O desfile militar começou com a revisão das tropas pelo ministro da Defesa, Sergei Shoigu, que passou em uma descoberta limusine preta, acolhendo milhares de soldados e oficiais que gritavam em coro o seu tradicional "Hooray!", sob um céu azul e uma temperatura de primavera.

"Vamos sempre lembrar que foi justamente a Rússia, a União Soviética, que frustrou os projetos hediondos, sangrentos, dos nazistas e que os impediu de controlar o mundo", declarou Putin, em um breve discurso.

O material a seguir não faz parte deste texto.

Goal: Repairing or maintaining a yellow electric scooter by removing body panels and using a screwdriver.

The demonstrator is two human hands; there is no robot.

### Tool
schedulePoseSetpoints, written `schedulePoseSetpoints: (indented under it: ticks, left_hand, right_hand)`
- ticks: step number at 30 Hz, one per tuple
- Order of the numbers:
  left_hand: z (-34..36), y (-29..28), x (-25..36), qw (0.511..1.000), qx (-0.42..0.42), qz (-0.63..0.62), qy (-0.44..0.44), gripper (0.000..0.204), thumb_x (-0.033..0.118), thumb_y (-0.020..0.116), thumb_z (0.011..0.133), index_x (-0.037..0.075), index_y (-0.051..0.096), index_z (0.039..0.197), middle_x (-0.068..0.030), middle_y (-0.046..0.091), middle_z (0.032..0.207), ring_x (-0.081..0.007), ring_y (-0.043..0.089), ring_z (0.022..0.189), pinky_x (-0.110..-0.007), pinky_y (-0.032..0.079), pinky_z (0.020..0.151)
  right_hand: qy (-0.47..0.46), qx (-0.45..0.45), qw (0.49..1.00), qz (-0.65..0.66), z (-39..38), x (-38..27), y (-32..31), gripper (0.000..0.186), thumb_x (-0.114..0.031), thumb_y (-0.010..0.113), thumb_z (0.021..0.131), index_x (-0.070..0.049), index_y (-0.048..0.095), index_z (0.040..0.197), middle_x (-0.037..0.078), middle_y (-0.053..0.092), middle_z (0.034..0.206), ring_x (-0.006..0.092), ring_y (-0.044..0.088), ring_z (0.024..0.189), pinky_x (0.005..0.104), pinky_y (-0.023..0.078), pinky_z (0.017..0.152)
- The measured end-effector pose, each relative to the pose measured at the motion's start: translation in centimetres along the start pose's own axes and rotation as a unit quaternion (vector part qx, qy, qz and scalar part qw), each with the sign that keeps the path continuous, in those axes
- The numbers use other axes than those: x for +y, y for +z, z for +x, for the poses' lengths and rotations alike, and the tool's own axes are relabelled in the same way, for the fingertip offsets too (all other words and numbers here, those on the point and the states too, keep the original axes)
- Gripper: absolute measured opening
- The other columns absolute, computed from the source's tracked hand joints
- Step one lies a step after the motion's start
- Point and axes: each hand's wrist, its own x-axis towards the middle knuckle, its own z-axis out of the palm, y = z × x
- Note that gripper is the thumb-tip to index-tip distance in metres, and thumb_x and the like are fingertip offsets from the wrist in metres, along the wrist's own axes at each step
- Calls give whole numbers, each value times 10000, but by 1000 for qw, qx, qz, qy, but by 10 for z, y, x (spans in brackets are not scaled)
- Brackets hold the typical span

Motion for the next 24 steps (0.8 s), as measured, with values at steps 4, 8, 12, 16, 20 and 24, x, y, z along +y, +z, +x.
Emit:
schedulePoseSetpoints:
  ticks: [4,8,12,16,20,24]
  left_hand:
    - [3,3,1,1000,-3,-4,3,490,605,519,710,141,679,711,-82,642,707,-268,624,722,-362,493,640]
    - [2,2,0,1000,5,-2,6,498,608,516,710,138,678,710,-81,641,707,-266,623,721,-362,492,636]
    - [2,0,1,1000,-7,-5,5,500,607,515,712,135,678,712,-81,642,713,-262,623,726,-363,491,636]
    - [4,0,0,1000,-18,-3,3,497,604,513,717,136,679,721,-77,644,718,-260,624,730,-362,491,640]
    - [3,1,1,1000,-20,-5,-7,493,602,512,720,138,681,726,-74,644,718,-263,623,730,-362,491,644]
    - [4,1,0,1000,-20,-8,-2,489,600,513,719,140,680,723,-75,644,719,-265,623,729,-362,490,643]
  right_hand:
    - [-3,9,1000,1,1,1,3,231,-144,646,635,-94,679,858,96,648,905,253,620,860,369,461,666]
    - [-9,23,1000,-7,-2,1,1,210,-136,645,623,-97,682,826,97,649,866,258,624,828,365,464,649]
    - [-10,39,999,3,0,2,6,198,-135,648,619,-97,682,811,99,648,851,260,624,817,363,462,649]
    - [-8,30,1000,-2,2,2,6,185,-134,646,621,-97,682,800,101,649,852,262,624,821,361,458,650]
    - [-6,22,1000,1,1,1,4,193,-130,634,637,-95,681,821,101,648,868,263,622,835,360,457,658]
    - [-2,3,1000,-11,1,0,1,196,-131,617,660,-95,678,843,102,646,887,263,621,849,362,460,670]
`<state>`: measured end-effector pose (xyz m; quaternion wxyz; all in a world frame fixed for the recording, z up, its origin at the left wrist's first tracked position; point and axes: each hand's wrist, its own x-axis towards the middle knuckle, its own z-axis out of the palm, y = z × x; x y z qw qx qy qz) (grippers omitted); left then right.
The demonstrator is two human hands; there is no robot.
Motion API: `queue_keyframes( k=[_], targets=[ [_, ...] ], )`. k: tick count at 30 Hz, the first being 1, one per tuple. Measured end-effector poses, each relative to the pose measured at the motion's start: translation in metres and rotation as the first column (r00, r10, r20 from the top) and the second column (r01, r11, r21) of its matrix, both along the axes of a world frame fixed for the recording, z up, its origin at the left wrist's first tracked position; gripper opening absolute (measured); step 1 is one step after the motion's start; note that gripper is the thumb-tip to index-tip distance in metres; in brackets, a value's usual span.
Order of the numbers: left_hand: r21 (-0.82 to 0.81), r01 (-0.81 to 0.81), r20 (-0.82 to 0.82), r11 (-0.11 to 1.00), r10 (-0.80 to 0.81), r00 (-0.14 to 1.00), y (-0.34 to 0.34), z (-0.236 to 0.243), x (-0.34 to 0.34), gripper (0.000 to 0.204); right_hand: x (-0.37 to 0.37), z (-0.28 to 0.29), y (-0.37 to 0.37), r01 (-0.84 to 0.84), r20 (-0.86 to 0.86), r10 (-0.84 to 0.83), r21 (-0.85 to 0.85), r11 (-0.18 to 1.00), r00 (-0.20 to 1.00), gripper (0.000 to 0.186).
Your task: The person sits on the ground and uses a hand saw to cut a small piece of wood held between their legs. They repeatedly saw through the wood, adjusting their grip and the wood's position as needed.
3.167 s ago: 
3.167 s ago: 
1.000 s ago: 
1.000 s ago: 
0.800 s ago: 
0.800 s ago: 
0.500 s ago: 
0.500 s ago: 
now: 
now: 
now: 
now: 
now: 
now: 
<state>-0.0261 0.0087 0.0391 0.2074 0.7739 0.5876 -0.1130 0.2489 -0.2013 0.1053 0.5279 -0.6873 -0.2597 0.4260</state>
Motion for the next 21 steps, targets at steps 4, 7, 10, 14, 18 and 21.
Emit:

"Nossos soldados salvaram a liberdade e a independência ao defenderem abnegadamente sua pátria, libertando a Europa e conquistando uma vitória cuja grandeza será lembrada por séculos", acrescentou.

"Nós faremos tudo para que pessoa alguma possa começar uma guerra em qualquer lugar. Nós nos esforçamos para melhorar a segurança do planeta", disse Putin.

Após a queda do regime soviético em 1991, os desfiles militares foram reduzidos a uma dimensão mais histórica. Mas a Rússia recuperou a tradição das demonstrações de poder, algo caro a Vladimir Putin, que atingiu o apegou com o aniversário de 65 anos da vitória em 2011, quando as tropas da OTAN foram convidadas pela primeira vez.

Antes de seu retorno ao Kremlin há um ano para um terceiro mandato como presidente, depois dos de 2000-2008 e um interlúdio como primeiro-ministro em 2008-2012, Putin prometeu um rearmamento "sem precedentes" da Rússia frente os Estados Unidos, planejando gastar 23 trilhões de rublos (590 bilhões de euros) nesta década.

Desfiles militares, com a participação de cerca de 40 mil soldados ocorreram em 24 cidades da Rússia, de Vladivostok (Extremo Oriente) a São Petersburgo (noroeste), passando pela Sibéria.

Em Moscou, vários regimentos do Exército russo marcharam em passo cadenciado, seguidos por veículos transportando tropas 82A e rampas de lançamento do sofisticado míssil terra-ar S-400.

Estes veículos cruzaram o centro da capital, sob os olhos de muitos espectadores agrupados atrás de barreiras de metal ao longo do percurso fechado pela polícia.

No céu, 68 helicópteros e aviões, incluindo os bombardeiros Tu-160 e MiG-29 voaram sobre Moscou.

Mais de 25 milhões de russos morreram durante a Segunda Guerra Mundial. Autoridades russas acusam regularmente a historiografia ocidental de minimizar o papel da União Soviética na vitória.

As celebrações da "Grande Guerra Patriótica" na Rússia, que geralmente fazem pouco caso do desembarque dos aliados na Europa, são marcadas ao longo do dia por muitos eventos (concertos, exposições, filmes e queima de fogos).